1.   See, also, State v. Harrison (1975), 111 Ariz. 508, 533 P.2d 1143;  People v. Gale (1973), 9 Cal.3d 788, 108 Cal.Rptr. 852, 511 P.2d 1204;  Minnick v. United States (D.C.App.1992), 607 A.2d 519, 525;  State v. MacDonald (1993), 253 Kan. 320, 856 P.2d 116;  State v. Barclay (Me.1979), 398 A.2d 794;  Miller v. State (Miss.1979), 373 So.2d 1004;  State v. Fuente (Mo.1994), 871 S.W.2d 438;  State v. Watts (1981), 209 Neb. 371, 307 N.W.2d 816;  State v. Gilson (1976), 116 N.H. 230, 356 A.2d 689;  State v. Capps (1982), 97 N.M. 453, 641 P.2d 484;  State v. Greenwood (1981), 301 N.C. 705, 273 S.E.2d 438;  State v. Binns (N.D.1972), 194 N.W.2d 756;  State v. Pfaff (S.D.1990), 456 N.W.2d 558;  State v. Hughes (Tenn.1976), 544 S.W.2d 99;  State v. Greenslit (1989), 151 Vt. 225, 559 A.2d 672;  State v. Smith (1993), 190 W.Va. 374, 438 S.E.2d 554.

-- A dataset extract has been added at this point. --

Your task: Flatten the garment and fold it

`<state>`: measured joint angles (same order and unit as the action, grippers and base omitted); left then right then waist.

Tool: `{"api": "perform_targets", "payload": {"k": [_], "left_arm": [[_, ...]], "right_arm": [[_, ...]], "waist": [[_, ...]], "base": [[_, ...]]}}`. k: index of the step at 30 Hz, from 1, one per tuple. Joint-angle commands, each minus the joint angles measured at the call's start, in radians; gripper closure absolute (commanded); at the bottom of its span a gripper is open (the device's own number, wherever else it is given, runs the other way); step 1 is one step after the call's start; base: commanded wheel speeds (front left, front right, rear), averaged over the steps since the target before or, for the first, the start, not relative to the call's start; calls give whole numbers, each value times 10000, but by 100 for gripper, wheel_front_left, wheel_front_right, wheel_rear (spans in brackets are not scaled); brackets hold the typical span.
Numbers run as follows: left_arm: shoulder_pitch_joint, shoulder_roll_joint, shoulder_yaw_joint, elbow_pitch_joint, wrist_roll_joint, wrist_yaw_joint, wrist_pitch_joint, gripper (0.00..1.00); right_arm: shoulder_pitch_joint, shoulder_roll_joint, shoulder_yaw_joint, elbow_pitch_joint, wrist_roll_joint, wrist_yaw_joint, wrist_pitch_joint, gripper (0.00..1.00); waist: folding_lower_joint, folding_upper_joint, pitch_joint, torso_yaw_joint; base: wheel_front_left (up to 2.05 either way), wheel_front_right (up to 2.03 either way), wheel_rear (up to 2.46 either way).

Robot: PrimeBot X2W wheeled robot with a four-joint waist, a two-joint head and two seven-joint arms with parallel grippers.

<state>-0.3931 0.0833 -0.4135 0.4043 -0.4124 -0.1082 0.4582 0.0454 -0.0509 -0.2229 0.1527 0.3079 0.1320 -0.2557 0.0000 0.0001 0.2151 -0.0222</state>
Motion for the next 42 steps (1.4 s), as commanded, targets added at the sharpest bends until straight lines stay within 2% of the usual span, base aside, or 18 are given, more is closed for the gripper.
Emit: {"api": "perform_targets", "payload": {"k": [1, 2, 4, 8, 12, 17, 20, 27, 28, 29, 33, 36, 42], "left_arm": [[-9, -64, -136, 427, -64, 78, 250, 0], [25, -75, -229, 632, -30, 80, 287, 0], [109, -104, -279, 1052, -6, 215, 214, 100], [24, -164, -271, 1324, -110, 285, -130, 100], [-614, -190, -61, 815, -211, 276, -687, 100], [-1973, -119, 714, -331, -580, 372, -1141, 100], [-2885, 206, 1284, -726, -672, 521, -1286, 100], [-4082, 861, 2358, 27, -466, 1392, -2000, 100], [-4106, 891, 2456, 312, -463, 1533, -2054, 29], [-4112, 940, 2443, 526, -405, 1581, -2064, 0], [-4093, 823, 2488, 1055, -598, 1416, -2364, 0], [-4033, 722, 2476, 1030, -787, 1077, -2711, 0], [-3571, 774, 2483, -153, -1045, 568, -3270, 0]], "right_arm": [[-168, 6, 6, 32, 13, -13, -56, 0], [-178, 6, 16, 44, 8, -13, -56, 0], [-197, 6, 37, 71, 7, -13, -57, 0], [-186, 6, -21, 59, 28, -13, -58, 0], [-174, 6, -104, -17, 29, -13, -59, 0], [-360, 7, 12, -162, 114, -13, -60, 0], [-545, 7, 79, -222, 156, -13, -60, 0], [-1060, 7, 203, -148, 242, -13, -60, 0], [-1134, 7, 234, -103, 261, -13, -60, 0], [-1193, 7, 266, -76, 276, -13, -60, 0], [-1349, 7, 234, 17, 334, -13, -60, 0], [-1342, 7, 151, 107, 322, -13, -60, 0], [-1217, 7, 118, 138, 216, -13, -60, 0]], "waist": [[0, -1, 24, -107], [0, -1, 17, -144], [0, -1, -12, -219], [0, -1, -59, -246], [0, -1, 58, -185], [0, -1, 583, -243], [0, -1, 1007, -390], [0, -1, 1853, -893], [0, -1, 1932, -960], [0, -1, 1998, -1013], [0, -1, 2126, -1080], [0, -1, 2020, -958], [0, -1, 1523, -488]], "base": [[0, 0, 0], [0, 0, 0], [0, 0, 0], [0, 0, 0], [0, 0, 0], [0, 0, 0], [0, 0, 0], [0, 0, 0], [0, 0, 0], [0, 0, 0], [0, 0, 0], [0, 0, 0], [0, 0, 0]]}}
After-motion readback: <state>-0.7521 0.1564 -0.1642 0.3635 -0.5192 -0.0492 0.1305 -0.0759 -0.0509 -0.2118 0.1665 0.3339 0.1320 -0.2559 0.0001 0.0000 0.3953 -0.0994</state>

2.   See United States v. Staula (C.A.1, 1996), 80 F.3d 596;  United States v. Haley (C.A.4, 1982), 669 F.2d 201;  United States v. McSween (C.A.5, 1995), 53 F.3d 684;  United States v. Garza (C.A.6, 1993), 10 F.3d 1241;  United States v. Thompson (C.A.9, 1977), 558 F.2d 522;  United States v. Downs (C.A.10, 1998), 151 F.3d 1301.

LUNDBERG STRATTON, J.

MOYER, C.J., RESNICK and FRANCIS E. SWEENEY, SR., JJ., concur. COOK, J., concurs in judgment. DOUGLAS and PFEIFER, JJ., concur in part and dissent in part.